A rocky stream
James Ward
An item at Metropolitan Museum of Art
Best known for romantic paintings of animals, Ward was also a prolific draftsman. An apprenticeship to the engraver John Raphael Smith was followed by studies at the Royal Academy Schools, after which the artist made regular sketching tours around Britain to hone his technique (leaving 2,828 drawings in his estate). This richly shaded rendering of a stream resembles a sheet in private hands inscribed “White Well" and dated July 31, 1811. Ward travelled widely that summer, from Brownsea, Dorset to Wychnor, Staffordshire and likely found this subject at Whitewell, near Clitheroe, in Lancashire, a picturesque village on the River Hodder. The initials "JWD RA” were added late in life, as the artist went through and inscribed his drawings.
Drawings and Prints
An exhibit at Metropolitan Museum of Art
The Department’s vast collection of works on paper comprises approximately 21,000 drawings, 1.2 million prints, and 12,000 illustrated books created in Europe and the Americas from about 1400 to the present day.

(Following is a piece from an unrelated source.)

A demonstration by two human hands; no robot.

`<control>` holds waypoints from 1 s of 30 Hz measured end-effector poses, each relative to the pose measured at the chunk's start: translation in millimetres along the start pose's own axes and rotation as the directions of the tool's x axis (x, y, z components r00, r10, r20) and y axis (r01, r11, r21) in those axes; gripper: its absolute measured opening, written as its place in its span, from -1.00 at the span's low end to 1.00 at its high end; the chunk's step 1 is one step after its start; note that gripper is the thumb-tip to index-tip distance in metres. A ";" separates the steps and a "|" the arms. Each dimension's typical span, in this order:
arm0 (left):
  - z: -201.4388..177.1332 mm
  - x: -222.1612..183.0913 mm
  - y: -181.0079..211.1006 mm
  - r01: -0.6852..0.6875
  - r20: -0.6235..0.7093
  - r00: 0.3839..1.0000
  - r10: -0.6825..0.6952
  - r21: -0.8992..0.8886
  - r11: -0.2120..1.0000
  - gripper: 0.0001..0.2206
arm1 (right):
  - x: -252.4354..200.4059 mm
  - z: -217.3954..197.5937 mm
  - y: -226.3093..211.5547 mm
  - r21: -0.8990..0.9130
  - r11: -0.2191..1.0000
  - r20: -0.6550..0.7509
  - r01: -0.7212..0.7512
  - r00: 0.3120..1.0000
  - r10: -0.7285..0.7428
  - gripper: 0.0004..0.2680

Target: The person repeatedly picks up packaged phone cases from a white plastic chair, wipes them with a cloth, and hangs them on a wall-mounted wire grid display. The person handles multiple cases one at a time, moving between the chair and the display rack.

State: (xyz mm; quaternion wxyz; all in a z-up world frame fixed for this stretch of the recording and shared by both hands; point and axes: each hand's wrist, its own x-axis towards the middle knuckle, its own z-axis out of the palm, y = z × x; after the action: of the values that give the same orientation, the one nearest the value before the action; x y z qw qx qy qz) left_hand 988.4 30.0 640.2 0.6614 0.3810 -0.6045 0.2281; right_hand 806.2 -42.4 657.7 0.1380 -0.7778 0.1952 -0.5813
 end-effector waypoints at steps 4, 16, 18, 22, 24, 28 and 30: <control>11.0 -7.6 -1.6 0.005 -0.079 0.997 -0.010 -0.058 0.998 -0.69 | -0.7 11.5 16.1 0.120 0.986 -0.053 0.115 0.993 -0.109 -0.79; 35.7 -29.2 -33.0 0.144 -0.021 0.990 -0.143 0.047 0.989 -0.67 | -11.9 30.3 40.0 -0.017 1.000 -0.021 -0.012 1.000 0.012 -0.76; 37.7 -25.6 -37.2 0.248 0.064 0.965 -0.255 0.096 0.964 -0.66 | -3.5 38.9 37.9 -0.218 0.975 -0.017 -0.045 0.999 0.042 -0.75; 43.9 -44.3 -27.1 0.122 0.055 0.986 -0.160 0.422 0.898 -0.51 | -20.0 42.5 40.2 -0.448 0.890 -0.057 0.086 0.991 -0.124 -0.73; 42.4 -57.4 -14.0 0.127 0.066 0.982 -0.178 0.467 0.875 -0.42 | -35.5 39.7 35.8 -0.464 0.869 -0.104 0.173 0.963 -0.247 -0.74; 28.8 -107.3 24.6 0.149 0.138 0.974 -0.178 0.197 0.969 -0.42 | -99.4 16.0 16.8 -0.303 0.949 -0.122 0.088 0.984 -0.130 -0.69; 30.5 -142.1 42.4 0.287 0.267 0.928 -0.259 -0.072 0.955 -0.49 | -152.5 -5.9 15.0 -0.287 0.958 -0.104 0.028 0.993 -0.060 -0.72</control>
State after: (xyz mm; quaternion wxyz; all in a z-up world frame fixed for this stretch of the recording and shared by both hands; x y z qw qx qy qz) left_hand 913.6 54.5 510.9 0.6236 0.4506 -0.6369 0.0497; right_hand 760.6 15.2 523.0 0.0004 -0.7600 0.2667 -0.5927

Since its foundation in 1916, the Department has been committed to collecting a wide range of works on paper, which includes both pieces that are incredibly rare and lauded for their aesthetic appeal, as well as material that is more popular, functional, and ephemeral. The broad scope of the department’s collecting encourages questions of connoisseurship as well as those pertaining to function and context, and demonstrates the vital role that prints, drawings, and illustrated books have played throughout history.